INSTRUCTIONS TO FOLLOW >>
Nothing outside the range below should be printed. Output exactly the lines from the line with "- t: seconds" to the line with "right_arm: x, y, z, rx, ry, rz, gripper", both included.

----

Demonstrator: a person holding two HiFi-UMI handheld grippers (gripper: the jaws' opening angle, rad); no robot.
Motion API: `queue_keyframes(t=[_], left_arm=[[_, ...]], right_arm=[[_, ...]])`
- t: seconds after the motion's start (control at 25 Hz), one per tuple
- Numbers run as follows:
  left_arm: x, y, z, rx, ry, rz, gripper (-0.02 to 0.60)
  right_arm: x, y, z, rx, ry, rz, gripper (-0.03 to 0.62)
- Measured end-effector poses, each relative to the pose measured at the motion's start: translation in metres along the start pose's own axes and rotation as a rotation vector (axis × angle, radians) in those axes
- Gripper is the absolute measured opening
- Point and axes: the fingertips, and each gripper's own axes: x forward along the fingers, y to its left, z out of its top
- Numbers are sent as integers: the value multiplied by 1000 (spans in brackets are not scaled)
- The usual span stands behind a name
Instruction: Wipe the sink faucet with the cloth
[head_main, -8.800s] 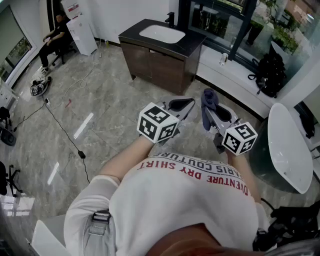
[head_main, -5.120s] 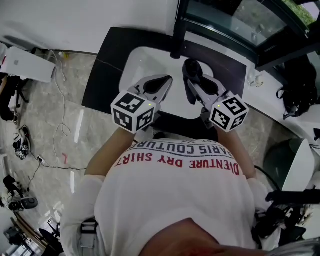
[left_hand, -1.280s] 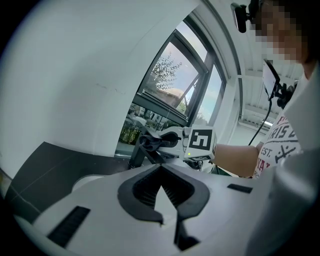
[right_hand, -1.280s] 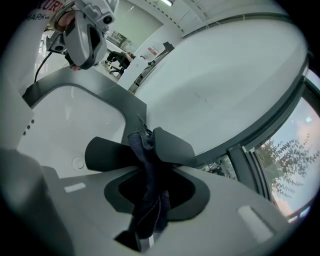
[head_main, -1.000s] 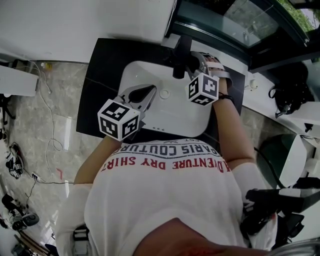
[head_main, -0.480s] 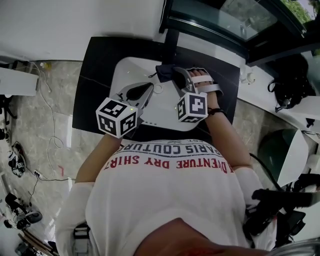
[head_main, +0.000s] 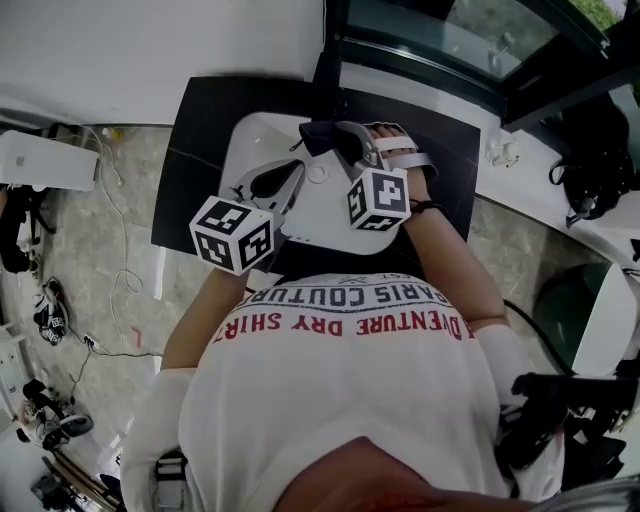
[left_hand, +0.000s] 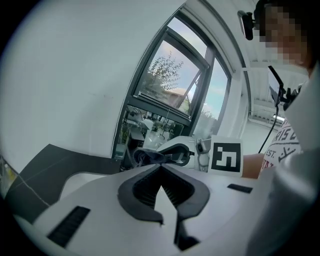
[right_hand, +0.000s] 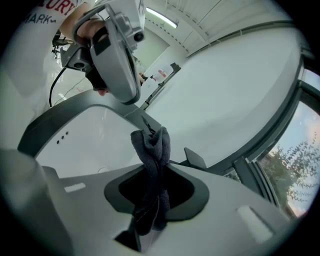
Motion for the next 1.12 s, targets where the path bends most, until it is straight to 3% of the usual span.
queue_keyframes(t=[0.36, 0.72, 1.12], left_arm=[[3, -3, -2, -5, 10, 22, 2], [28, 34, 7, -8, 60, -15, 2], [38, 50, 9, 2, 77, -42, 2]], right_arm=[[8, -25, -35, -24, 55, -85, 77], [58, -63, -37, -45, 94, -166, 77], [69, -73, -38, 39, 103, -215, 77]])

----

ANSWER TO THIS EXERCISE >>
- t: seconds after the motion's start (control at 25 Hz), one per tuple
- Numbers run as follows:
  left_arm: x, y, z, rx, ry, rz, gripper (-0.02 to 0.60)
  right_arm: x, y, z, rx, ry, rz, gripper (-0.03 to 0.62)

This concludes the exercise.